Building Your Own Git from Scratch in Go

Building Your Own Git from Scratch in Go

As a professional software engineer, you must be using Git every day as it is the most widely used version control software. Many people believe that Git is very complex software. I did, too. But it isn’t. It’s a big piece of software with many features at our disposal. So, how did I come to this conclusion? Well, I recently came across this course, “Build your own Git” on Codecrafters.

At first, the challenge seemed difficult. But, after reading the Git internals, I coded through it effortlessly.
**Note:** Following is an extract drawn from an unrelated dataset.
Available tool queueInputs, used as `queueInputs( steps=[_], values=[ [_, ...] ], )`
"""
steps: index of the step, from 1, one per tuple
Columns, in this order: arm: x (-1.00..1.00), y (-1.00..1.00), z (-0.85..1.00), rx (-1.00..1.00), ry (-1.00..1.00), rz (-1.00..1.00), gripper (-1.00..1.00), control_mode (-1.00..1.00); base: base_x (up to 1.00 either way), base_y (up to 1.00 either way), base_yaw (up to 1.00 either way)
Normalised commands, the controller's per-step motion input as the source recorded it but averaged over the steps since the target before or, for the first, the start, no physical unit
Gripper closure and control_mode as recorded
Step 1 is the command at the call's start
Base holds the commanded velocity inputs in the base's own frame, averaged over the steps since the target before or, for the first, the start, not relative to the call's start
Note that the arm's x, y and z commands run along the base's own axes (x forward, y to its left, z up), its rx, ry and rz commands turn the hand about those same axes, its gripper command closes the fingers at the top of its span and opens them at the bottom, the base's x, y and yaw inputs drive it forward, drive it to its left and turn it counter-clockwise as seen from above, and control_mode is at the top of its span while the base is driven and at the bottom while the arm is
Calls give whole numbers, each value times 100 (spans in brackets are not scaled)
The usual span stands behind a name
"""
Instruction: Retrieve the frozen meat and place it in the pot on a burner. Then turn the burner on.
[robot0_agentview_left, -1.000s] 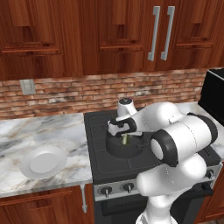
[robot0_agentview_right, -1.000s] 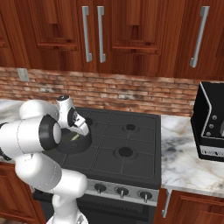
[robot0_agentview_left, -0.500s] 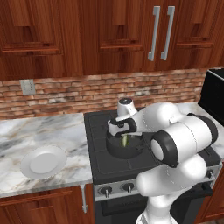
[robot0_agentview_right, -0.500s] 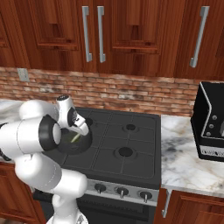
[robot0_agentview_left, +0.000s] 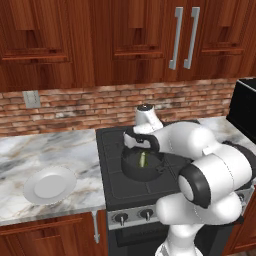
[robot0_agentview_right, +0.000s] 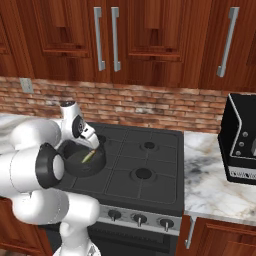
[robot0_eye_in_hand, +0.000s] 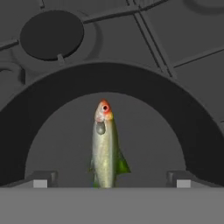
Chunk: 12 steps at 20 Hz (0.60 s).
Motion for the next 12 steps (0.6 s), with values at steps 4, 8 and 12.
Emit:
queueInputs(
  steps=[4,8,12],
  values=[
    [-29,0,33,0,0,0,-100,-100,0,0,0],
    [-53,0,34,0,0,0,-100,-100,0,0,0],
    [-69,0,18,-3,0,0,-100,-100,0,0,0]
  ],
)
I am writing this article to share what I have learnt by demystifying a complex topic so that beginners do not feel overwhelmed by Git’s Internals.

Introduction

The following article is the first part of a series on how to build your Git in Golang. By “building your git,” we mean that this article will teach you the internals of some of the Git commands, and then show you how to mimic their behaviour through your code and test them by writing test cases. We’ll be using Golang to write the code.
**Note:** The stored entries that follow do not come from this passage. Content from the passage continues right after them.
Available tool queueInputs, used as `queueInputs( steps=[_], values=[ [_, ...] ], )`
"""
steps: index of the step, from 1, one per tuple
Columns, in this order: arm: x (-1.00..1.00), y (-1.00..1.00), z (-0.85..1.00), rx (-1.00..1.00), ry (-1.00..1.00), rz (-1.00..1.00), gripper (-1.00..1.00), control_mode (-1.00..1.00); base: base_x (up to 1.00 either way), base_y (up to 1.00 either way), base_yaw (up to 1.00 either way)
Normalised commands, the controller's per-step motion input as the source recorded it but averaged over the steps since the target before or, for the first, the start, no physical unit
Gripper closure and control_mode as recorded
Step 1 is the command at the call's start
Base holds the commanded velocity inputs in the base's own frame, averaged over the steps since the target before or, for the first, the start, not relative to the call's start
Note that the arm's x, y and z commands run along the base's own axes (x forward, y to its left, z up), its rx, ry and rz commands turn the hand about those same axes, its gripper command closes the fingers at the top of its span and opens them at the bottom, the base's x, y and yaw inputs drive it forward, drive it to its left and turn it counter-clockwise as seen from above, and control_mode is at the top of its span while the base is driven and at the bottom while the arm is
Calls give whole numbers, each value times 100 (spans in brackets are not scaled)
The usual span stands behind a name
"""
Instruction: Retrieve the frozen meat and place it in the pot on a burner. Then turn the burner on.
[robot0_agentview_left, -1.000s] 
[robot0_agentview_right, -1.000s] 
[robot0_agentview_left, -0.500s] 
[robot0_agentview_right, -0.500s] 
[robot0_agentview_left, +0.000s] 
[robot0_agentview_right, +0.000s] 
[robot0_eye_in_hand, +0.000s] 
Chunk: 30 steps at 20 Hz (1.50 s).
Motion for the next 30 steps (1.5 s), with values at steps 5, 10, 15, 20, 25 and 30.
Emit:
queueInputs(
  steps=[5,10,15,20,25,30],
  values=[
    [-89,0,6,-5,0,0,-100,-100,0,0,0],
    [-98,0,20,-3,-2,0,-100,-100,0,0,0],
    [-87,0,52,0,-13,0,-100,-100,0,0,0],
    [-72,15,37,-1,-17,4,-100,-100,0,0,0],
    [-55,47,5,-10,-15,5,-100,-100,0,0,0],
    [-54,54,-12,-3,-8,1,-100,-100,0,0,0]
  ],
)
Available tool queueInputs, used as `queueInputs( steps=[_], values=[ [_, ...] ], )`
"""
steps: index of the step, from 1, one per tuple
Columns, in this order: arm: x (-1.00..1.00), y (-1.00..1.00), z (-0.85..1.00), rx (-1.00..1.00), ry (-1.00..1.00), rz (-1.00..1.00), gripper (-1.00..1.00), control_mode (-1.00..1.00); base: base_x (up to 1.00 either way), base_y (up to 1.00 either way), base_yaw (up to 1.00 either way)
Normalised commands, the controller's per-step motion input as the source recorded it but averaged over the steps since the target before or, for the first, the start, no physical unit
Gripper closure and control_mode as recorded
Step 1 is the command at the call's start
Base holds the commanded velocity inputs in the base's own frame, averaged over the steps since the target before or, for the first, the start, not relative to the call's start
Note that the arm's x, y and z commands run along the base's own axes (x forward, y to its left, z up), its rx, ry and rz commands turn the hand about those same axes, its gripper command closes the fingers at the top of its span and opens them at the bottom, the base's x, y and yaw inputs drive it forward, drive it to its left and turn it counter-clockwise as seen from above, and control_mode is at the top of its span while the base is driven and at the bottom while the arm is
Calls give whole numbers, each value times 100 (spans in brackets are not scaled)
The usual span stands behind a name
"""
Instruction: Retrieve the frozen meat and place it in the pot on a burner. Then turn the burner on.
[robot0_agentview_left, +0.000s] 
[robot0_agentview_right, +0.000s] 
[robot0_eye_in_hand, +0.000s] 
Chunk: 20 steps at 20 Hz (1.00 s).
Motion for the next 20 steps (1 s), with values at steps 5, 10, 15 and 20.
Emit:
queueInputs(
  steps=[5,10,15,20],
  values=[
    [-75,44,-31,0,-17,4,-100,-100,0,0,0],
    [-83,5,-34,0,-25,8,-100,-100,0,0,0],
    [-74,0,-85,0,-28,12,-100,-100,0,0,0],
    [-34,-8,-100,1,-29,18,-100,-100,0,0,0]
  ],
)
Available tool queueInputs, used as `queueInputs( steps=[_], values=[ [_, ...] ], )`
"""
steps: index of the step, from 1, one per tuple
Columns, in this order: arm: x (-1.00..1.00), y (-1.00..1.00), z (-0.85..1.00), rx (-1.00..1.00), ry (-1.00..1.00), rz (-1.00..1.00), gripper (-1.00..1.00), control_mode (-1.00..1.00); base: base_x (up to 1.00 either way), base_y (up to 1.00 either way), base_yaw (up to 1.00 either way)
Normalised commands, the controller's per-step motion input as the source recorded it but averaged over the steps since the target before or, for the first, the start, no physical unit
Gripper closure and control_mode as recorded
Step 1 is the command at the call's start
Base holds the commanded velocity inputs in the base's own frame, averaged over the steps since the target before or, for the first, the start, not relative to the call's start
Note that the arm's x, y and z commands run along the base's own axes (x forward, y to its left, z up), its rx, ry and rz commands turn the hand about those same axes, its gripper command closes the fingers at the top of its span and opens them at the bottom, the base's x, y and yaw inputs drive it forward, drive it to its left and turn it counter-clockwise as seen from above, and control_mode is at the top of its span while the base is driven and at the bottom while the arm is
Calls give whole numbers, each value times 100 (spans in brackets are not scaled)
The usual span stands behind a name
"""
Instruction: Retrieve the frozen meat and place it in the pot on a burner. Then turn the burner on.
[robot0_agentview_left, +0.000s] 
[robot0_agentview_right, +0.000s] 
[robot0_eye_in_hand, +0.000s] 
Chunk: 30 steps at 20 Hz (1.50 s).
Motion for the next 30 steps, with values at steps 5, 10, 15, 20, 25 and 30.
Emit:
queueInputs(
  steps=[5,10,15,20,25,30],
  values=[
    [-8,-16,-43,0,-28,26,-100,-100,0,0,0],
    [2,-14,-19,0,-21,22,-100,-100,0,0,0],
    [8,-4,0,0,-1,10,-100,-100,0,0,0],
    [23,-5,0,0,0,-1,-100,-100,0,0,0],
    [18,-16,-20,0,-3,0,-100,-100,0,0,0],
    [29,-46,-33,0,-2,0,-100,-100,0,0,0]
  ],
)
If you are a Python enthusiast, I highly suggest you check out Thibault’s guide to “Write Yourself a Git”.

But, Even if you do not write Go or Python, give it a shot! The logic behind Git is universal, and learning how it works might inspire you to apply the concepts in your preferred language. We are gonna cover three basic git commands in this article.

  • git init

  • git cat-file

  • git hash-object

This article focuses on the tests for the custom implementation of specific Git commands. While the tests for the first two commands (init and cat-file) are available in the free trial of Codecrafters, this article aims to expand on how to write your tests and implement functionality in Go for additional commands.

And we’ll cover more commands in future articles. So, let’s get started!

Prerequisites

  • A basic understanding of Git

  • Familiarity with any programming language (preferably Go, but not mandatory)

  • A GitHub account for creating your profile on Codecrafters

git init

As per the official documentation of Git, git-init — Creates an empty Git repository or reinitialize an existing one.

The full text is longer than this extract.